1.2 標本取材與處理 選取2015年9～12月在鄭州大學第三附屬醫(yī)院男科門診就診并確診為特發(fā)性弱精子癥的患者30例(弱精子癥組)，禁欲2～7 d，采用手淫法收集精液至無菌杯中，37 ℃孵育，60 min內液化完全。正常對照來自鄭州大學第三附屬醫(yī)院河南省人類精子庫的30名供精者的合格標本。2組均排除液化時間、pH、精液量、感染、精索靜脈曲張、免疫及激素水平異常的精液標本，2組間年齡、精液量、pH等比較差異無統(tǒng)計學意義(表1)。采用非連續(xù)密度梯度離心法從完全液化的精液標本中收集精子。調整為60×106mL-1，轉移至1.5 mL離心管中，-80 ℃保存?zhèn)溆肹8]。

表1 2組精液基本參數(shù)分析

1.3 2組精子中SEPT7 mRNA表達的檢測 按照Trizol試劑說明書提取RNA，取10 μL RNA 逆轉錄為cDNA。PCR擴增引物由北京鼎國公司設計和合成。SEPT7上游引物序列5’-CAAAGCAGACACACT CACAC-3’，下游引物序列5’-TTCAGCAACAC CCCAAGGAT-3’,產物大小238 bp；內參GAPDH上游引物序列5’-GGTGAAGGTCGGAGTCAACG-3’，下游引物序列5’-CAAAGTTGTCATGGATGGACC-3’，產物長度500 bp。PCR反應體系20 μL：無酶水 6.4 μL，SYBR Green Realtime PCR Master Mix 10 μL，上下游引物(10 μmol/L)各0.8 μL，樣品溶液2 μL。反應條件：95 ℃ 5 s，55 ℃ 10 s，72 ℃15 s，循環(huán)35次。PCR產物經10 g/L瓊脂糖凝膠電泳，圖像掃描儀掃描，用Image J軟件進行分析。

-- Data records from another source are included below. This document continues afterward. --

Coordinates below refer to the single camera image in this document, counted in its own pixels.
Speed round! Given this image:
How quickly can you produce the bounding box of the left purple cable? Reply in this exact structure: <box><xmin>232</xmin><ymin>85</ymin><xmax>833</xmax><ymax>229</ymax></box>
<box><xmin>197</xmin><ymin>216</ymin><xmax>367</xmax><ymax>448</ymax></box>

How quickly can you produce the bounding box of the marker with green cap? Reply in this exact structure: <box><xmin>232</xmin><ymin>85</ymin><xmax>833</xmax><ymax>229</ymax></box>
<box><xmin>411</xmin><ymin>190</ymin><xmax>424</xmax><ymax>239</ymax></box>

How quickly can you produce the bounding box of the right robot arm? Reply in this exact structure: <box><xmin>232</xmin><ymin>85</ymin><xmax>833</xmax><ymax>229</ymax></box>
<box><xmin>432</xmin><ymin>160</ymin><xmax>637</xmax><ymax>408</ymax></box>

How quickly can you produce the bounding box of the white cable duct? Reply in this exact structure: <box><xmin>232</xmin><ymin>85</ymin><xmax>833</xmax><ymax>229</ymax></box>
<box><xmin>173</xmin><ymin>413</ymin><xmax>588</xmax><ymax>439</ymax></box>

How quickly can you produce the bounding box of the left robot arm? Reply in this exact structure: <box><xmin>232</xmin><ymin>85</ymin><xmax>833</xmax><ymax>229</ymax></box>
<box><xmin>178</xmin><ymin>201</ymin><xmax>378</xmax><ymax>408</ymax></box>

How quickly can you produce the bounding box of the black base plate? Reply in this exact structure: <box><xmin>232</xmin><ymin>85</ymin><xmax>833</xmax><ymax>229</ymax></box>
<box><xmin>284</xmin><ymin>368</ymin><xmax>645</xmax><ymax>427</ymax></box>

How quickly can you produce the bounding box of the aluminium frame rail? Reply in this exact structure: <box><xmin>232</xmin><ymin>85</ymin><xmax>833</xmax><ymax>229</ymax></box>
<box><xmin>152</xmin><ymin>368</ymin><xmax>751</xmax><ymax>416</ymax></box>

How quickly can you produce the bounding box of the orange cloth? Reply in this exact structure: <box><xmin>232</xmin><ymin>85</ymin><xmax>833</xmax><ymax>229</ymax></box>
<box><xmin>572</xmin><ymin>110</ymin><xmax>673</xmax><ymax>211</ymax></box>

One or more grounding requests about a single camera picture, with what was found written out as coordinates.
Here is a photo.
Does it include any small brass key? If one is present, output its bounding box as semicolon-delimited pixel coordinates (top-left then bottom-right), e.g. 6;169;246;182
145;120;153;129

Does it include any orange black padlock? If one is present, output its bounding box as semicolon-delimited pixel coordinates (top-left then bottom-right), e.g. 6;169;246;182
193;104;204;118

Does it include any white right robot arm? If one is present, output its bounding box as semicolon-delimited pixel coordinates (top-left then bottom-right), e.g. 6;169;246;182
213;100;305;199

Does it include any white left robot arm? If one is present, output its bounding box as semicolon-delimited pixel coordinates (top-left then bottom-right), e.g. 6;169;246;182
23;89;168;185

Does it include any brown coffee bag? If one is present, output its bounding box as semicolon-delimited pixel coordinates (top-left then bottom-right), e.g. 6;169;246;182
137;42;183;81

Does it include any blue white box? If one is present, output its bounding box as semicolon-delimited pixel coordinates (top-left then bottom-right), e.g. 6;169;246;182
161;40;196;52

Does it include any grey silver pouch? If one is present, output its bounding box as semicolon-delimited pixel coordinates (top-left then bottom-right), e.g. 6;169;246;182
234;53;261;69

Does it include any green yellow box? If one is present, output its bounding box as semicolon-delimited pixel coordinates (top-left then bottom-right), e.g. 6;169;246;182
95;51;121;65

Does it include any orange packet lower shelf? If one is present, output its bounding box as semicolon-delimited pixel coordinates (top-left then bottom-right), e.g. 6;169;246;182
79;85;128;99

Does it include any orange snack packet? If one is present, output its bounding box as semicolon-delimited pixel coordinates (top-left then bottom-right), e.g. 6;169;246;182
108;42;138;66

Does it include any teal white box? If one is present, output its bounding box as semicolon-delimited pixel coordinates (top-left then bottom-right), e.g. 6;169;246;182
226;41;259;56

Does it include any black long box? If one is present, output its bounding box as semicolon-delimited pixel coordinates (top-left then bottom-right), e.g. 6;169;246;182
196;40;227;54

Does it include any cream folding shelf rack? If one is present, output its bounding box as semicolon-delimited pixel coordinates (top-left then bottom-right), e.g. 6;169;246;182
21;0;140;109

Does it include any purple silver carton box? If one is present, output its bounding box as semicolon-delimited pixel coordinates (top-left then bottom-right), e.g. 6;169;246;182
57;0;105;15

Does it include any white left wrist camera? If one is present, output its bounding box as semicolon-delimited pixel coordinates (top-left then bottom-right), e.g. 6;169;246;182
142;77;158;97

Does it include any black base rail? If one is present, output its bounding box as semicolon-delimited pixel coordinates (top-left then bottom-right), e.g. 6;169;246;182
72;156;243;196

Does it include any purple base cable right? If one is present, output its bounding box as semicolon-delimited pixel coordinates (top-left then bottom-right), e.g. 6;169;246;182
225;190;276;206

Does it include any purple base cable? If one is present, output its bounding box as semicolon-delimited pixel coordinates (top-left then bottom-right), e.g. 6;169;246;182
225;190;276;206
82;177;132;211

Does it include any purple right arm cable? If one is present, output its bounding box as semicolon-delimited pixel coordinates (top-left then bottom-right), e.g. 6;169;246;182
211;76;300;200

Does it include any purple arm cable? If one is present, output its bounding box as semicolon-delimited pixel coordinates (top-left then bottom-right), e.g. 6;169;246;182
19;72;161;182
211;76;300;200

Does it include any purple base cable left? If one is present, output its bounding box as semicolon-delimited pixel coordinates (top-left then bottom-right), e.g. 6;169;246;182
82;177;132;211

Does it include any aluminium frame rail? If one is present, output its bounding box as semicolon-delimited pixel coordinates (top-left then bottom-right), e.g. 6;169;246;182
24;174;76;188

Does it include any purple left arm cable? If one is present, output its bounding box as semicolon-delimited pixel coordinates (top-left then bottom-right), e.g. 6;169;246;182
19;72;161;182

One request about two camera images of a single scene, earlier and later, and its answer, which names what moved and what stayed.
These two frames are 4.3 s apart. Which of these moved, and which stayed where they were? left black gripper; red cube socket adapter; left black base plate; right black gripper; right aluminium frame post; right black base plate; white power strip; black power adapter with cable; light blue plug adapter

1.5 統(tǒng)計學處理 采用SPSS 19.0處理數(shù)據(jù)。采用兩獨立樣本t檢驗比較2組精子中SEPT7 mRNA和蛋白的表達水平，檢驗水準α=0.05。

2 結果

2組精子中SEPT7 mRNA和蛋白的表達水平見圖1、2，表2。

1～3:正常對照組；4～6:弱精子癥組。圖1 SEPT7 mRNA的RT-PCR檢測

1～3:正常對照組；4～6:弱精子癥組。圖2 SEPT7蛋白的Western blot檢測

組別nmRNA蛋白正常對照組300．81±0．080．79±0．09弱精子癥組300．52±0．060．47±0．11t14．93011．841P<0．001<0．001

3 討論

Septin最初發(fā)現(xiàn)于酵母中，是酵母芽頸的主要結構成分;由于成員中任意一個表達缺失均可導致酵母細胞周期的停滯和出芽生長的缺陷，即與母細胞和芽孢的分離相關，故命名為Septin[9]。目前，在人類基因水平已知Septin基因家族有14個成員，并在胚胎發(fā)育中起著重要作用[10]。大多數(shù)成員都包含位于中央?yún)^(qū)域高度保守的環(huán)狀GTP結合域、可變異剪接的N端和特異的C端卷曲結構域，由于轉錄過程包含多個翻譯起始點和變異剪接，從而產生多個Septin亞型[10-11]。

Septin形成同質和異質型復合物組裝成絲狀結構。Septin亞型之間的結構具有相似性，特別是SEPT4、SEPT7、SEPT12之間具有高度相似性，可能共同參與精子亞細胞結構的形成。精子形成過程中SEPT7、SEPT12調節(jié)4個亞細胞結構的形成(即頂體、頭部、中段、尾部)，SEPT7還可能參與精子環(huán)的形成[12]。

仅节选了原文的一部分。